33 Ook zult gij uit de deur van de tent der samenkomst, zeven dagen, niet uitgaan, tot aan den dag, dat vervuld worden de dagen uws vuloffers; want zeven dagen zal men uw handen vullen.
Also ye schulen not go out of the dore of the tabernacle in seuene daies, til to the day in which the tyme of youre halewyng schal be fillid; for the halewyng is endid in seuene dayes,
34 Gelijk men gedaan heeft op dezen dag, heeft de HEERE te doen geboden, om voor u verzoening te doen.
as it is doon in present tyme, that the riytfulnesse of sacrifice were fillid.
35 Gij zult dan aan de deur van de tent der samenkomst blijven, dag en nacht, zeven dagen, en zult de wacht des HEEREN waarnemen, opdat gij niet sterft; want alzo is het mij geboden.

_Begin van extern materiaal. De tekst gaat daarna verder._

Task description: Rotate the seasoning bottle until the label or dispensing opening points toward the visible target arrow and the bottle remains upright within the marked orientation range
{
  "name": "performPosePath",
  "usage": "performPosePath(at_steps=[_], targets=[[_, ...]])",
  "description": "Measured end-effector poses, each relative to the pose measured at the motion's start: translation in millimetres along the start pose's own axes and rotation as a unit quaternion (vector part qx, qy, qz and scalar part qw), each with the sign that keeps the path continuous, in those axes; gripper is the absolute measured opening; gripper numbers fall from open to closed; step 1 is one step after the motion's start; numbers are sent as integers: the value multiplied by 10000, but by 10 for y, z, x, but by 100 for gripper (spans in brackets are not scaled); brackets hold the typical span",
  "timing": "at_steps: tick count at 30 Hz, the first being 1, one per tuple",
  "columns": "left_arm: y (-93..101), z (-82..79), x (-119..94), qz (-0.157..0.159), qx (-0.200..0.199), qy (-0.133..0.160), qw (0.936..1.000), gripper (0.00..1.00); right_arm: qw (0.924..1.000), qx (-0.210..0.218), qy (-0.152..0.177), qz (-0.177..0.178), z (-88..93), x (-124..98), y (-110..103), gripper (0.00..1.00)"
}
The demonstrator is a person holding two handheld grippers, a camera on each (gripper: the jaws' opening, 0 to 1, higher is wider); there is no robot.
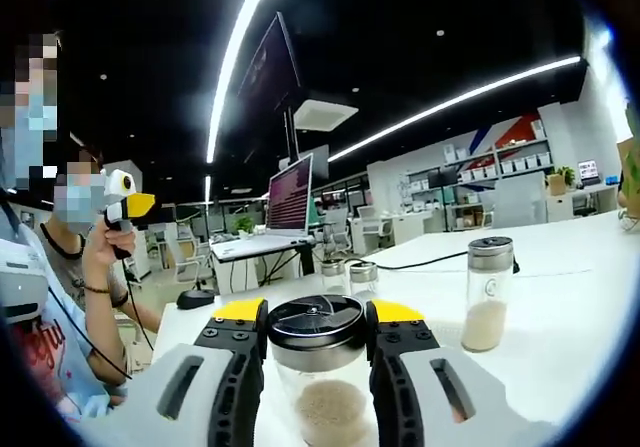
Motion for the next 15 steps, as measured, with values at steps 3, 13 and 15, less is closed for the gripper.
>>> performPosePath(at_steps=[3, 13, 15], targets=[[-27, 1, 11, -4, -49, -4, 10000, 100, 9999, 12, 7, -105, 4, 2, 8, 39], [68, 66, 66, 135, 7, -129, 9998, 100, 9994, -16, 31, -350, 11, 12, -1, 39], [67, 64, 60, 129, 18, -122, 9998, 100, 9989, -59, 25, -474, 14, 16, -1, 39]])
Point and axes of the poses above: the point that each gripper's makers call its tool centre point, and the gripper's own axes: x roughly forward along the fingers, y roughly to its right, z roughly out of its underside, the point moved 1 cm from there along -x, roughly backward along the fingers, and after that the axes turned 13 degrees about -z, right-handed, at the moved point
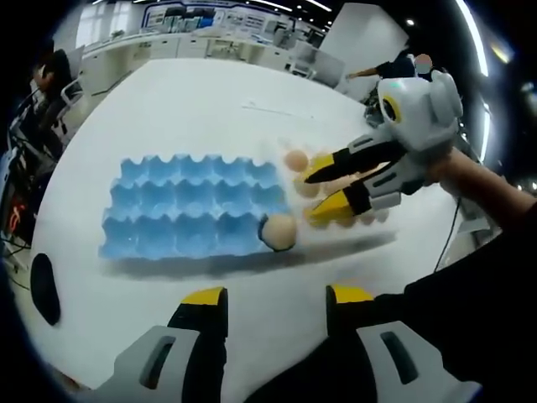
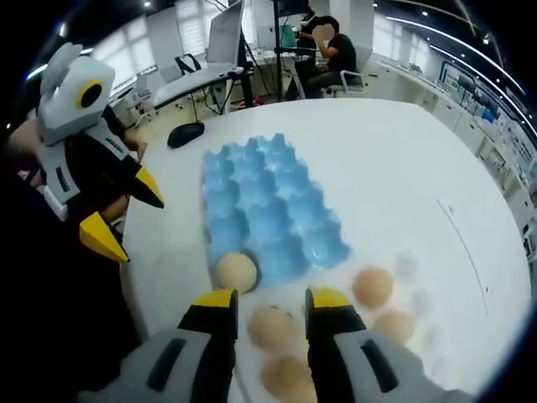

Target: Place the egg into an empty slot of the egg tray after lifting it from the table, then release the egg inside the slot.

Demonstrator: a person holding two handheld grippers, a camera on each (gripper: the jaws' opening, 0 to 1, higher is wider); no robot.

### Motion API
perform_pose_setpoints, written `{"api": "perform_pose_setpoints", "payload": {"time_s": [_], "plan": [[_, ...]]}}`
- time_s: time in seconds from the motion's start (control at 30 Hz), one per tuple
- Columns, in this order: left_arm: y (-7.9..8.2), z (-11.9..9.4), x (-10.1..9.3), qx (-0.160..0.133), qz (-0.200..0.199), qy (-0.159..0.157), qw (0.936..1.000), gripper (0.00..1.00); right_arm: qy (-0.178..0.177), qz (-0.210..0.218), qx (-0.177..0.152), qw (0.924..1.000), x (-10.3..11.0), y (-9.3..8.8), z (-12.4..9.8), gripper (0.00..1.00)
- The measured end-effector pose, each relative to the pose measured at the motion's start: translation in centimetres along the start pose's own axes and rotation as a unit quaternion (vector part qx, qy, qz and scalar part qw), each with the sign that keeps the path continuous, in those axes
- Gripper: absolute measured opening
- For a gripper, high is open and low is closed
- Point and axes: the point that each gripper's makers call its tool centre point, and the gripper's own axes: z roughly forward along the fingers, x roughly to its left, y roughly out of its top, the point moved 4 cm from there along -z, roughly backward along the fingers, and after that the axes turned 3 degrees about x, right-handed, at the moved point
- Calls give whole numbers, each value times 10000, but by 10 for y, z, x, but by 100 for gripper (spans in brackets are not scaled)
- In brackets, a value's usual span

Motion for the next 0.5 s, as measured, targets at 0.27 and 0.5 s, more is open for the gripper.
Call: {"api": "perform_pose_setpoints", "payload": {"time_s": [0.27, 0.5], "plan": [[-3, 2, -2, 61, 13, -27, 10000, 47, -64, 85, 11, 9999, -4, -9, -7, 33], [-2, 4, -4, 64, 32, -40, 10000, 48, -81, 144, 45, 9999, -4, -16, -7, 32]]}}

Ye schulen dwelle dai and nyyt in the tabernacle, and ye schulen kepe the kepyngis of the Lord, that ye die not; for so it is comaundid to me.
36 Aaron nu en zijn zonen deden al de dingen, die de HEERE door den dienst van Mozes geboden had.
And Aaron and hise sones diden alle thingis, whiche the Lord spak bi the hond of Moises.